What the task requires: Set down the material exactly as given, please, from its first line through the line that includes "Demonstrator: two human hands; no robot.".
(Beginning of Data extract)
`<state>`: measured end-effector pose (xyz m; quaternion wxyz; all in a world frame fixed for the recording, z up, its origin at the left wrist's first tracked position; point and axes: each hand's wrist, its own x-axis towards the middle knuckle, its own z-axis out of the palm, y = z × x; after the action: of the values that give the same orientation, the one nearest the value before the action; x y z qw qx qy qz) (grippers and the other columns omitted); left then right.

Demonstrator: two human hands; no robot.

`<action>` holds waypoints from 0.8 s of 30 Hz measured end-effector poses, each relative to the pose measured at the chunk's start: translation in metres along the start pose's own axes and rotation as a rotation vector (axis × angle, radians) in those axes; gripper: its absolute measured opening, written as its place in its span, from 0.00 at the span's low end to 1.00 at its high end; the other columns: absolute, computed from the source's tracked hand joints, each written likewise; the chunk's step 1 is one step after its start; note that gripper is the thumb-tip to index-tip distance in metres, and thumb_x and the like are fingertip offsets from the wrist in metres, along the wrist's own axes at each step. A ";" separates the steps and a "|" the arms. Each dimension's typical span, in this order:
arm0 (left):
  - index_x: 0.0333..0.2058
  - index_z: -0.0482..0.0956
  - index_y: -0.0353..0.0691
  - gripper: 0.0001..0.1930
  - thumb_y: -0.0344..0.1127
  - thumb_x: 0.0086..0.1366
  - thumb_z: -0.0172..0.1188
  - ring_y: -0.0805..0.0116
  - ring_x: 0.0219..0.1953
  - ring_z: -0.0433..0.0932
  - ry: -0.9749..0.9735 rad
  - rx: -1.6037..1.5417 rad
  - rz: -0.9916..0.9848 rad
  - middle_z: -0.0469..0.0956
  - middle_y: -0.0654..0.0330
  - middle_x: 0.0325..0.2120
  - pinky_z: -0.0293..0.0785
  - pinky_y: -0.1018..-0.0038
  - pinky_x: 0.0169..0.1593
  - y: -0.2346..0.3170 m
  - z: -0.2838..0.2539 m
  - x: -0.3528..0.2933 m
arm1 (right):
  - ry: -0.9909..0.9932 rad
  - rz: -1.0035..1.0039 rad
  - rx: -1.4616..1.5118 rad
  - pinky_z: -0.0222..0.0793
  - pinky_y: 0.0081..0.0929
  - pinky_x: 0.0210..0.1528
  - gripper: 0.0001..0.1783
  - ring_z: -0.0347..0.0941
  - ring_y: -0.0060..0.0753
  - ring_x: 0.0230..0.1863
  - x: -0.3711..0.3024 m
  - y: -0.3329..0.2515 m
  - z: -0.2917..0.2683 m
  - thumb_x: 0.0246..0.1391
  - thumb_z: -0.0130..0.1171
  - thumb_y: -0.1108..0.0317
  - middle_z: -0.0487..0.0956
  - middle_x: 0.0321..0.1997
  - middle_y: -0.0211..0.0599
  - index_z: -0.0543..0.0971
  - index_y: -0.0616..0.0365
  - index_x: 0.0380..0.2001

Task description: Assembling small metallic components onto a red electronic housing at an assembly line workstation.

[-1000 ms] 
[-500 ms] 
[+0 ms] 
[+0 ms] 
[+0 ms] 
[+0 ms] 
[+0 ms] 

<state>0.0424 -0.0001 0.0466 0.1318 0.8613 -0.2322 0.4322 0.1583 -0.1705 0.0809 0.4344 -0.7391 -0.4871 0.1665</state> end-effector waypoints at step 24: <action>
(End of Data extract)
Response to the exercise:
`<state>`: measured end-effector pose (xyz m; quaternion wxyz; all in a world frame fixed for the recording, z up, its origin at the left wrist's first tracked position; point and axes: each hand's wrist, its own x-axis towards the middle knuckle, its own z-axis out of the palm, y = z × x; after the action: of the values that give the same orientation, the one nearest the value before the action; x y z qw qx qy qz) (grippers and the other columns omitted); left then right.

Demonstrator: two human hands; no robot.

For this exercise, the answer is now complete.